Management consultants and leadership gurus often spend a lot of time looking for inspirational leaders and models of managerial success with which they can inspire people.
It’s become almost a cliché to draw examples from the military and sports. Those examples are often filled with products of private education and great universities, excluding individuals from more diverse backgrounds, or adding them in as ‘exceptions that prove the rule’.
The Wire offers up a variety of perspectives on leadership, management, vision, values and goals. None of them are particularly attractive, but the contrasts between them are instructive.

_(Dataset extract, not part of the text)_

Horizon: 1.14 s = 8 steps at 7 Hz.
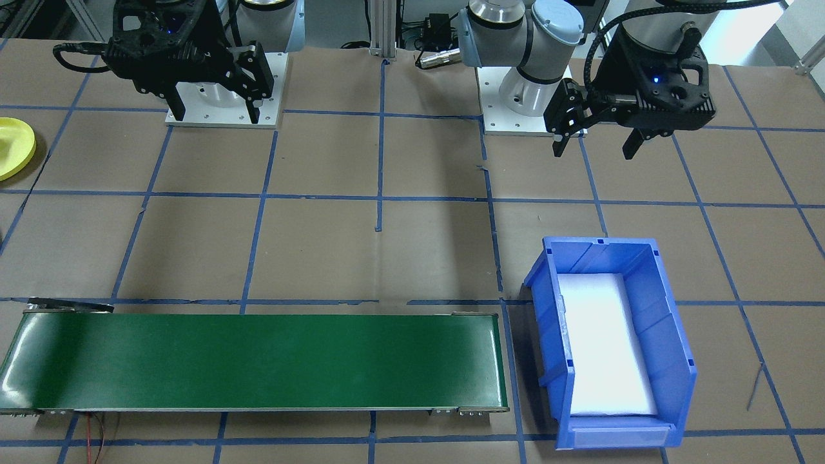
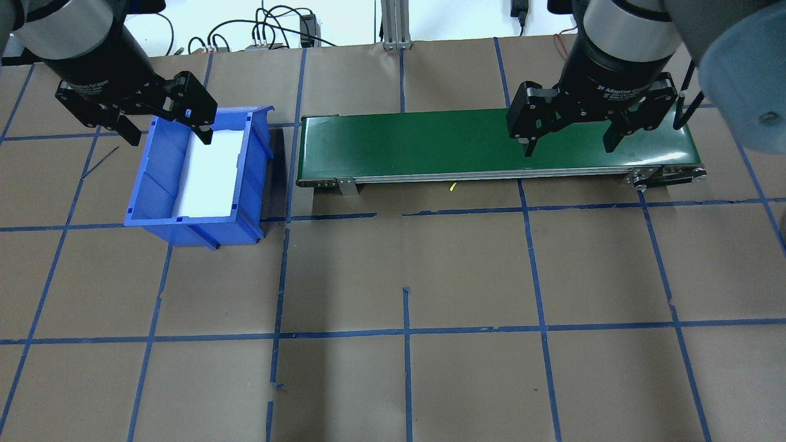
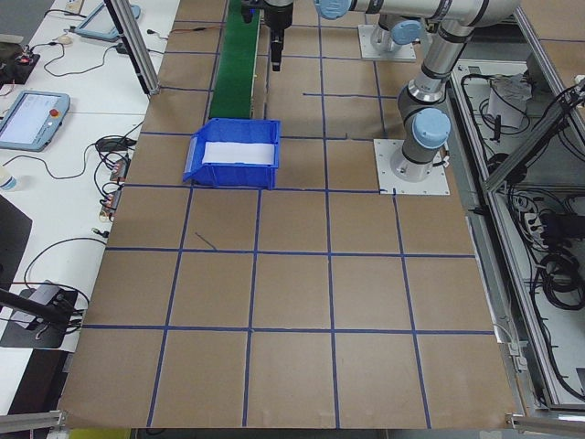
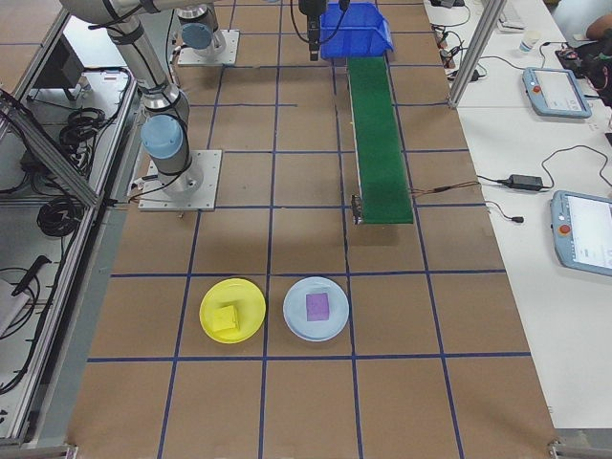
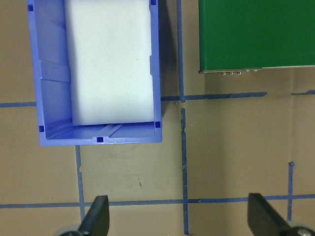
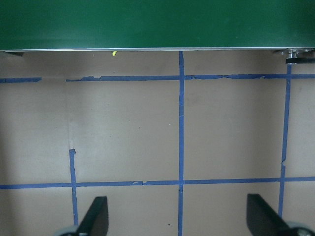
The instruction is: Move block left to right into plate
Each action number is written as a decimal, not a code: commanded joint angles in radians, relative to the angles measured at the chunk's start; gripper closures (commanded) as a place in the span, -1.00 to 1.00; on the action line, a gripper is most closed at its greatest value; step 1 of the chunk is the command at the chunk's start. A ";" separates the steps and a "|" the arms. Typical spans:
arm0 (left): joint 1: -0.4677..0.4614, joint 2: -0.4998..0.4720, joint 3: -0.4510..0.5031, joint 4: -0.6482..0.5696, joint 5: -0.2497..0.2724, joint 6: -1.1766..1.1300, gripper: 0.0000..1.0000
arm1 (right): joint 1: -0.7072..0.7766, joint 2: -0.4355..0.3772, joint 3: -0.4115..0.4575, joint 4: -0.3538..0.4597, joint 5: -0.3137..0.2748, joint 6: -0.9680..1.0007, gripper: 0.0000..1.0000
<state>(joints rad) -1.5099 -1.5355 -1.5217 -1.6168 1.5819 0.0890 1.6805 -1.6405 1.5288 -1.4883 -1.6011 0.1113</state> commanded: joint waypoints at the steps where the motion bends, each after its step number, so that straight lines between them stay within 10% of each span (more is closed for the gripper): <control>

The show focuses largely on the drug trade in Baltimore. We’re introduced to the harsh realities of life in a criminal gang, with strong leadership, high risks and rewards, brutal performance management and a focus on delivering financial results. Yet even in this world we see conflicts around values and goals – Is market share as important as sustainable profitability? Is some competition healthy? Does co-operation with competitors create long term security of income? These conflicts tend to lead to murder rather than a board room spat, which does draw them into sharp focus.
More interesting challenges appear when the drug trade intersects with law enforcement, the school system, local politics and the media. The need to produce quick results and TV friendly statistics pulls against the need to actually make things better for the long term. Every Sales Director can relate to the struggle between working to produce solid, sustainable revenue, and having something good in the forecast for next quarter.
We don’t recommend that you adopt the leadership and management practices you’ll see in The Wire, but it is a great way to explore how different approaches work and the benefits and limitations of each.
Great leaders and ruthlessly effective management don’t always put their efforts into the greater good.